--- TASK TO COMPLETE ---
If a line below contains the string "teal", copy it out.

--- Extracted records ---

####

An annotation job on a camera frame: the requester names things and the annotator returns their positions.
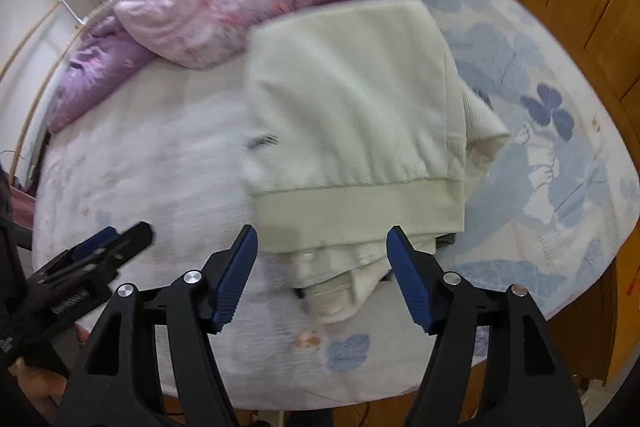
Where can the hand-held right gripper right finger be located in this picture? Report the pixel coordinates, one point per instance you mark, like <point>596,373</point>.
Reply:
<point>410,282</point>

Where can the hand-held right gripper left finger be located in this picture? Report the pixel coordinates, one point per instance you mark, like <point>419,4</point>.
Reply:
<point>235,287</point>

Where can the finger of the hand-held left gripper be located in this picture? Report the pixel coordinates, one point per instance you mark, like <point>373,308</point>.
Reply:
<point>132,239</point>
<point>97,239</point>

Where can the white button jacket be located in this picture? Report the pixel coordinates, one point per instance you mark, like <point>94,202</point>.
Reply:
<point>350,107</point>

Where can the person's left hand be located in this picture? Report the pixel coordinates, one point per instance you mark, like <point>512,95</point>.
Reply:
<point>35,387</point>

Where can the pink towel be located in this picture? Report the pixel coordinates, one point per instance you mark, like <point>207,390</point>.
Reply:
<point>22,204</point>

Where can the bed with floral sheet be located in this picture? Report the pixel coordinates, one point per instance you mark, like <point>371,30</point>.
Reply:
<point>150,157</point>

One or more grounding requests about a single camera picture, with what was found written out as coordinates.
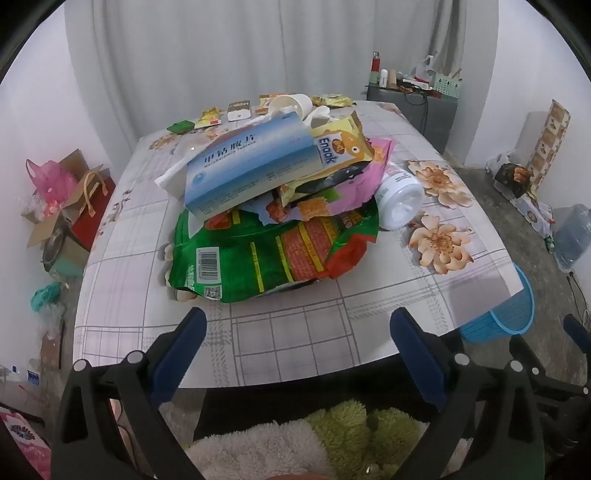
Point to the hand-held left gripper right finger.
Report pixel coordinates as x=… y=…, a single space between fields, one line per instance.
x=418 y=357

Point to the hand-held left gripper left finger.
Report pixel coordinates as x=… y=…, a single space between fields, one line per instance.
x=180 y=357

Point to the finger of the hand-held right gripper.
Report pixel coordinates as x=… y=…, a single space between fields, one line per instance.
x=542 y=367
x=575 y=326

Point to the blue mesh wastebasket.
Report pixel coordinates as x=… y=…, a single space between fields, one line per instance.
x=498 y=318

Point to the green snack bag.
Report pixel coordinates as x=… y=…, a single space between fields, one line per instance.
x=258 y=258

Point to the flowered tablecloth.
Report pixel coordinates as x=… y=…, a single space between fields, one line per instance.
x=369 y=314

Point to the small green bottle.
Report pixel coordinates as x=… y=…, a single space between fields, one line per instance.
x=549 y=244

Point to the blue water jug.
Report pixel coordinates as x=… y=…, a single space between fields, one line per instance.
x=572 y=235

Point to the white printed box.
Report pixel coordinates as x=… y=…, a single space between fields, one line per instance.
x=535 y=212

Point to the fluffy green white cloth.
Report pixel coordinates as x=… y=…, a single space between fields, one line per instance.
x=323 y=438

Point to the teal cloth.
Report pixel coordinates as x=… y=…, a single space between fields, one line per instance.
x=45 y=295

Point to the dark snack bag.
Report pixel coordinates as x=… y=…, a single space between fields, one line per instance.
x=511 y=177

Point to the red gift bag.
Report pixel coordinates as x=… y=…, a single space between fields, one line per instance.
x=90 y=221

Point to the white plastic bottle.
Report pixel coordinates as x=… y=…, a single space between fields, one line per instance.
x=399 y=194

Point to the pink printed bag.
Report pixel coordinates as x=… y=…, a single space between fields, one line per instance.
x=23 y=443

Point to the pink snack wrapper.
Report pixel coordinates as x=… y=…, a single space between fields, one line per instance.
x=369 y=180

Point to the brown cardboard box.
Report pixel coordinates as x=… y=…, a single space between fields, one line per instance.
x=48 y=226

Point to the tall patterned cardboard box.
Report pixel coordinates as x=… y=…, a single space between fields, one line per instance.
x=551 y=138

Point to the blue white medicine box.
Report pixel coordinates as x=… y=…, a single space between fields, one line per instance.
x=249 y=161

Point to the pink plastic bag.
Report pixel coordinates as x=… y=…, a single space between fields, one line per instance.
x=48 y=182

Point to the small green packet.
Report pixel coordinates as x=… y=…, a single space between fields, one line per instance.
x=180 y=126

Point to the grey cabinet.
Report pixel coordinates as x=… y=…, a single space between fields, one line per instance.
x=438 y=120

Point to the small yellow packet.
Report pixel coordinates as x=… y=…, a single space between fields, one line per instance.
x=208 y=117

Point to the white brown small box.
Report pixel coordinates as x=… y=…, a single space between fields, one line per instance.
x=239 y=110

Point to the yellow green snack packet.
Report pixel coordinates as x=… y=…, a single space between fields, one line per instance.
x=331 y=100

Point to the green patterned box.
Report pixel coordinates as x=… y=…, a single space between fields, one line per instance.
x=447 y=85

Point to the white paper cup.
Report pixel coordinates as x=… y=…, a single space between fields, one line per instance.
x=295 y=104

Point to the small white bottle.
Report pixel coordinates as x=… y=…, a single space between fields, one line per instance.
x=384 y=78

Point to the red bottle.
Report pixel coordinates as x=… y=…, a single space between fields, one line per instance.
x=375 y=67

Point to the white curtain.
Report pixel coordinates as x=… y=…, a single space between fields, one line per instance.
x=184 y=55

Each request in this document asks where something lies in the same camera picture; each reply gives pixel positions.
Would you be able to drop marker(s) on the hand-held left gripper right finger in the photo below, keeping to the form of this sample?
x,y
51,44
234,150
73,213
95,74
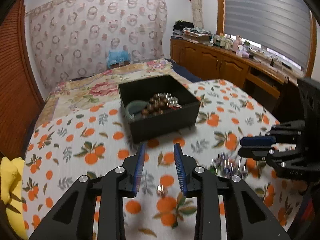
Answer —
x,y
180,167

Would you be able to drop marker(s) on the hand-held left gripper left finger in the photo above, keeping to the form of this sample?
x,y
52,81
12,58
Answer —
x,y
139,166

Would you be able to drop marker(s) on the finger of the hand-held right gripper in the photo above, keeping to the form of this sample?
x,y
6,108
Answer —
x,y
257,141
252,153

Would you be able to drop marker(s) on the ornate silver bangle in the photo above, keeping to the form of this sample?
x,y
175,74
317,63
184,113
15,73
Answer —
x,y
225,167

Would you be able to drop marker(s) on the black box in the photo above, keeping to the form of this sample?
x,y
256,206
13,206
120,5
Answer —
x,y
162,127

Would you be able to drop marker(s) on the pale green jade bangle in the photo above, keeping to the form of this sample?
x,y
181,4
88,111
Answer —
x,y
128,110

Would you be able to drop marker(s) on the orange-print white tablecloth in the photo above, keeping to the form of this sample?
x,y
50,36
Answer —
x,y
75,135

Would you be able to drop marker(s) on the pink tissue box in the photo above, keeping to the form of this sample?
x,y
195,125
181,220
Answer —
x,y
242,53

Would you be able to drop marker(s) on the floral bed blanket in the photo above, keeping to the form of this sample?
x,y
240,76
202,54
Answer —
x,y
87,92

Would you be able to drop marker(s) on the wooden sideboard cabinet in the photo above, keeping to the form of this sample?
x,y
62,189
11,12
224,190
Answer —
x,y
212,60

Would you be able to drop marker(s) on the navy bed sheet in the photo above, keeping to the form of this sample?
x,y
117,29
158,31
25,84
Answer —
x,y
185,71

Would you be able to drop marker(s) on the grey striped window blind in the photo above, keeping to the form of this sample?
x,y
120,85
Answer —
x,y
262,12

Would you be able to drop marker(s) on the row of toiletry bottles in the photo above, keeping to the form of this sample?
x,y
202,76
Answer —
x,y
222,41

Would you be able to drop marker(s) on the blue plastic bag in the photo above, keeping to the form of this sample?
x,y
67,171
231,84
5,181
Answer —
x,y
117,57

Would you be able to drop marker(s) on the stack of folded clothes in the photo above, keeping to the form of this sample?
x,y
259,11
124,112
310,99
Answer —
x,y
195,32

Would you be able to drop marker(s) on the yellow cloth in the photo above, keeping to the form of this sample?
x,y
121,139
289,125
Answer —
x,y
12,180

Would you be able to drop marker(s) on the cream tied side curtain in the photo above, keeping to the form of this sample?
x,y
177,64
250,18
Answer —
x,y
197,10

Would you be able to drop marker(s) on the brown slatted wooden wardrobe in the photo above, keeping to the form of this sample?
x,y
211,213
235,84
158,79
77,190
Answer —
x,y
17,80

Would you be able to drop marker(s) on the wooden window frame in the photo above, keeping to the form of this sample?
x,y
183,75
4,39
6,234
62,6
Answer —
x,y
220,5

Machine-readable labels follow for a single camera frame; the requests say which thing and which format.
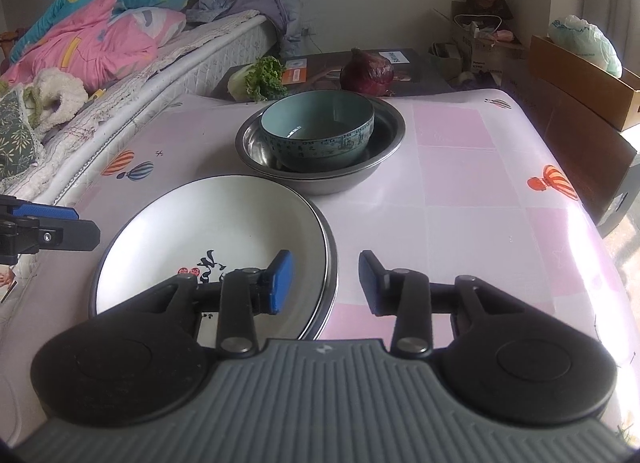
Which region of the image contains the white fluffy blanket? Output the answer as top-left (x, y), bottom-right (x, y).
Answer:
top-left (22, 68), bottom-right (89, 135)

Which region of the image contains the pink printed quilt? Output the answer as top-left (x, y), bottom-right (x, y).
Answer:
top-left (0, 0), bottom-right (187, 95)

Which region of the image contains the long cardboard tray box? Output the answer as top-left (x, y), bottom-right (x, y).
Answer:
top-left (530, 34), bottom-right (640, 133)

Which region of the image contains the large steel plate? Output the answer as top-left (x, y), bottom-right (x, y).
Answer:
top-left (300, 196), bottom-right (342, 342)

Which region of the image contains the white ceramic plate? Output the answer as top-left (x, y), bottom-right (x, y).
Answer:
top-left (89, 175), bottom-right (332, 340)

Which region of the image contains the red onion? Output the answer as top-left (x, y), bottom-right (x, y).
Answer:
top-left (340, 47), bottom-right (396, 97)

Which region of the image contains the grey crumpled garment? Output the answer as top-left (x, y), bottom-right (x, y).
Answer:
top-left (186, 0), bottom-right (304, 57)

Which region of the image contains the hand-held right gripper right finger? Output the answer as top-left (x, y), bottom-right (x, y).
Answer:
top-left (359, 250), bottom-right (532, 358)

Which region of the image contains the dark snack bag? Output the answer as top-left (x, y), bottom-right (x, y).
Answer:
top-left (467, 0), bottom-right (514, 22)

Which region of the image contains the dark flat printed box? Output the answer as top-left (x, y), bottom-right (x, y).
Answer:
top-left (212, 47), bottom-right (454, 100)

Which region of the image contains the pale green plastic bag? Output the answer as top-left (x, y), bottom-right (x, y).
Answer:
top-left (547, 14), bottom-right (624, 80)

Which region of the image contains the small green box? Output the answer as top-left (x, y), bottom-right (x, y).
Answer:
top-left (430, 42), bottom-right (464, 80)

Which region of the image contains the teal ceramic bowl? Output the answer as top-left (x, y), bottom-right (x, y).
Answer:
top-left (260, 90), bottom-right (376, 172)

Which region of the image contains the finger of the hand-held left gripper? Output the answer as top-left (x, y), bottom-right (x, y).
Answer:
top-left (0, 218), bottom-right (101, 266)
top-left (0, 194), bottom-right (80, 221)

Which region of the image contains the green floral pillow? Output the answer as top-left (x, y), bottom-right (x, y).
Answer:
top-left (0, 90), bottom-right (47, 192)

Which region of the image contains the brown wooden board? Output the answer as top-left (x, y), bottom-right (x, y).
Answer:
top-left (502, 70), bottom-right (640, 225)

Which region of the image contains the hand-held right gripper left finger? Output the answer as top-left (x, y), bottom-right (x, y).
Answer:
top-left (135, 249), bottom-right (294, 358)

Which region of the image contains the white embroidered bed mattress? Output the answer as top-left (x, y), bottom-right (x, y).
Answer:
top-left (0, 10), bottom-right (279, 304)

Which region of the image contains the pink printed tablecloth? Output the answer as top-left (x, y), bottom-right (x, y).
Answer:
top-left (0, 87), bottom-right (632, 444)

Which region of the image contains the grey plastic cabinet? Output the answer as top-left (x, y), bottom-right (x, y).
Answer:
top-left (595, 188), bottom-right (632, 240)

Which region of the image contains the napa cabbage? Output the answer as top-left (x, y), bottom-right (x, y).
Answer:
top-left (227, 56), bottom-right (289, 104)

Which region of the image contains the open cardboard box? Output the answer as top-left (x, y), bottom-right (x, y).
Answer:
top-left (432, 0), bottom-right (532, 90)

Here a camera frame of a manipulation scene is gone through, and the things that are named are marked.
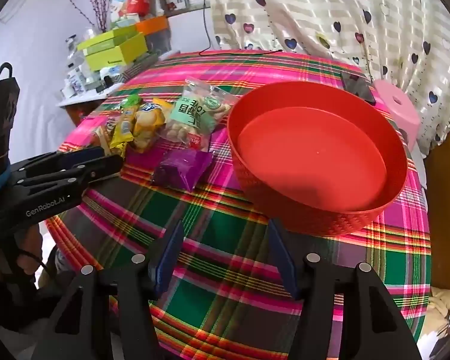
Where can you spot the purple snack packet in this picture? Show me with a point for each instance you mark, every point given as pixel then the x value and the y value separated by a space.
pixel 180 170

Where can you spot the clear peanut packet green label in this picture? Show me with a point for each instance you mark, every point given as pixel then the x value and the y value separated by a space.
pixel 195 116

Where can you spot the pink plastic stool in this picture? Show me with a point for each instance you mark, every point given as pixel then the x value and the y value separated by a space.
pixel 397 108

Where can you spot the cream heart print curtain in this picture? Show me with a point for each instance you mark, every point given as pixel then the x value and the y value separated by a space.
pixel 322 15

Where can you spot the orange box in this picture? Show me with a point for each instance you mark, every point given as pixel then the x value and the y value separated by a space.
pixel 153 24

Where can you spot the wooden wardrobe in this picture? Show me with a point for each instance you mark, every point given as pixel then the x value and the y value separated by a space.
pixel 446 213

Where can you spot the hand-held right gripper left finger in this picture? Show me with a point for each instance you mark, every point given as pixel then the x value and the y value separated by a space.
pixel 170 258

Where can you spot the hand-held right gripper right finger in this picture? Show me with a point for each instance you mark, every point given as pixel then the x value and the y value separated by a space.
pixel 283 258

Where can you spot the white side table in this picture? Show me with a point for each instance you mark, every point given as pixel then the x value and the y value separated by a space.
pixel 82 100

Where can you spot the pink green plaid tablecloth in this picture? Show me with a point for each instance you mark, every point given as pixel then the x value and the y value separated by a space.
pixel 217 232

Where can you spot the red round plastic basin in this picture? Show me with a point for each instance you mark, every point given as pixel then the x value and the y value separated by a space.
pixel 315 157

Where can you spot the pale yellow cloth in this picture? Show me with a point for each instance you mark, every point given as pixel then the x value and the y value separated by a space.
pixel 446 307

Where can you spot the orange brown snack packet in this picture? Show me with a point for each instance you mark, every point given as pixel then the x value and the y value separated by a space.
pixel 101 135

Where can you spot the person's left hand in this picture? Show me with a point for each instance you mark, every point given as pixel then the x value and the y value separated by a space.
pixel 30 247

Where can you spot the group of small bottles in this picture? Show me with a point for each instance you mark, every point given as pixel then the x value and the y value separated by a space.
pixel 78 75

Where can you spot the purple decorative branches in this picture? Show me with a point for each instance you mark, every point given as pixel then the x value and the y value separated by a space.
pixel 97 7

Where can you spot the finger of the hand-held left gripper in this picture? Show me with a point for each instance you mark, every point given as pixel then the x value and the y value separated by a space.
pixel 86 153
pixel 105 165

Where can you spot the yellow chip packet blue print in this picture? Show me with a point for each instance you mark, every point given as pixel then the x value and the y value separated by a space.
pixel 148 123

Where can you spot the black smartphone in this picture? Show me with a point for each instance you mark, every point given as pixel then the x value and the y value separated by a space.
pixel 356 86

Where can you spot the black white striped box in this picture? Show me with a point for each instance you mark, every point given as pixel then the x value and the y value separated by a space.
pixel 140 65

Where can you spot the golden yellow snack bar packet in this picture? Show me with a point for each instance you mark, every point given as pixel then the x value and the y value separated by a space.
pixel 122 131

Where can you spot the lime green box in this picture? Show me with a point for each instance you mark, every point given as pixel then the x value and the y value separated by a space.
pixel 116 56
pixel 105 39

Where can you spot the small red box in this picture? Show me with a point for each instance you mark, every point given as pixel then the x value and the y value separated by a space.
pixel 171 6

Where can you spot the clear plastic storage box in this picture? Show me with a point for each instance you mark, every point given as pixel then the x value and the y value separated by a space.
pixel 159 43

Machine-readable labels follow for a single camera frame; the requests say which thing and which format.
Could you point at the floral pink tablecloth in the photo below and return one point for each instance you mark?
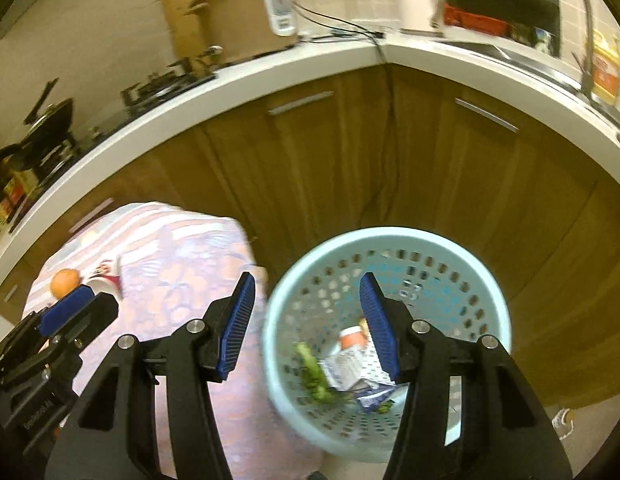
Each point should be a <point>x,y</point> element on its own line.
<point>190,260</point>

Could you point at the orange paper cup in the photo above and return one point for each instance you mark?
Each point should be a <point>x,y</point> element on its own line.
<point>352,340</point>

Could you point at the dark sauce bottle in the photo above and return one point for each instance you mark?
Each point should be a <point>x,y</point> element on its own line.
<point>22,182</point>
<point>5,195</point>

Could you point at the steel kitchen sink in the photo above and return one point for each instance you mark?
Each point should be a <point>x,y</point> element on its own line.
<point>520,57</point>

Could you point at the small glass jar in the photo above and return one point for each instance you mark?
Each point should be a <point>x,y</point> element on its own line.
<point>542,40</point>

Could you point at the red plastic container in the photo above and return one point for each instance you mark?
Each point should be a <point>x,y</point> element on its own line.
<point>475,20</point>

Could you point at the white milk carton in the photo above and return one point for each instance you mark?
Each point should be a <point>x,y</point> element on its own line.
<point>340,367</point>

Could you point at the black wok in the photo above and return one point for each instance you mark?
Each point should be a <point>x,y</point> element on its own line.
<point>47,117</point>

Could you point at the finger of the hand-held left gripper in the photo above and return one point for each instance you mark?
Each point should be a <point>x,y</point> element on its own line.
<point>65,307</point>

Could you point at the polka dot paper wrapper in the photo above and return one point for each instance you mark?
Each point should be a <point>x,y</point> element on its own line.
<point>371,367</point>

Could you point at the wooden cutting board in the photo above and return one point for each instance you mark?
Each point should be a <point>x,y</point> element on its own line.
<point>177,15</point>

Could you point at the small white floor item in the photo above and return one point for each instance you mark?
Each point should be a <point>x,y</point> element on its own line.
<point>565,417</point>

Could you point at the steel kitchen faucet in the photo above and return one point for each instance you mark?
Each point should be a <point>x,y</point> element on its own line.
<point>587,35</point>

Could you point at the red paper cup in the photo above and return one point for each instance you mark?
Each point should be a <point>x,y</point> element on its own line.
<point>107,280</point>

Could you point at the brown rice cooker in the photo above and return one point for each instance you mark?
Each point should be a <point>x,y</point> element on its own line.
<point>240,20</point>

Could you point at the green bok choy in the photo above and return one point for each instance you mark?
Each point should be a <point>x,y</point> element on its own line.
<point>312,372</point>

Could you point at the light blue plastic basket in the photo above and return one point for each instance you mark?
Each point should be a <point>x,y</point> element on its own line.
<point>440,280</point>

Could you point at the white electric kettle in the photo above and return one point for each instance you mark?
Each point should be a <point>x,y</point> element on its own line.
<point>417,2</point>

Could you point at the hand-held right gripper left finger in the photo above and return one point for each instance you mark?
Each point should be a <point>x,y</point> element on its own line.
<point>235,330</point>

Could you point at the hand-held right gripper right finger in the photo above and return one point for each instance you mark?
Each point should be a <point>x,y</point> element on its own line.
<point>380,330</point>

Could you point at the wooden base cabinets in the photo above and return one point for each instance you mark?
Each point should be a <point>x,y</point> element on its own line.
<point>490,185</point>

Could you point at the orange fruit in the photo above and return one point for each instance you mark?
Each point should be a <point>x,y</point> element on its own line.
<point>65,282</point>

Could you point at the yellow detergent bottle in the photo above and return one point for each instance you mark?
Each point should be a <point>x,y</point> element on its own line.
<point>605,70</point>

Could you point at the black gas stove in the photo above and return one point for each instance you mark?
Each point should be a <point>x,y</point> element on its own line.
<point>155,87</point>

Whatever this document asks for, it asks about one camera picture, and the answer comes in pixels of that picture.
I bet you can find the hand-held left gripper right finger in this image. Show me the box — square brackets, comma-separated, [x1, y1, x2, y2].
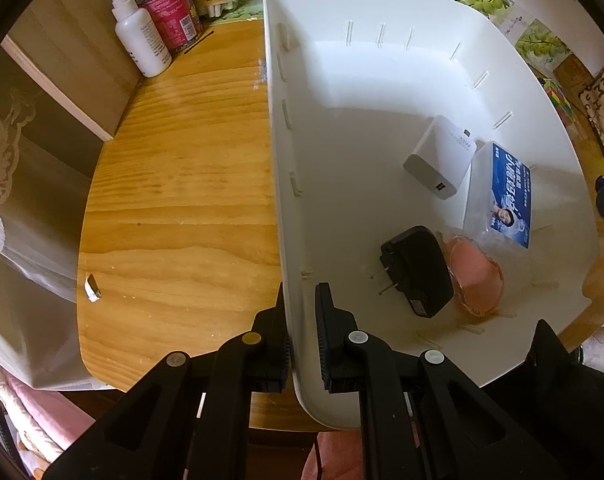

####

--- TASK SOLUTION ---
Point to the teal cloth.
Which region of the image contains the teal ceramic bowl? Output the answer as top-left (x, y), bottom-right (x, y).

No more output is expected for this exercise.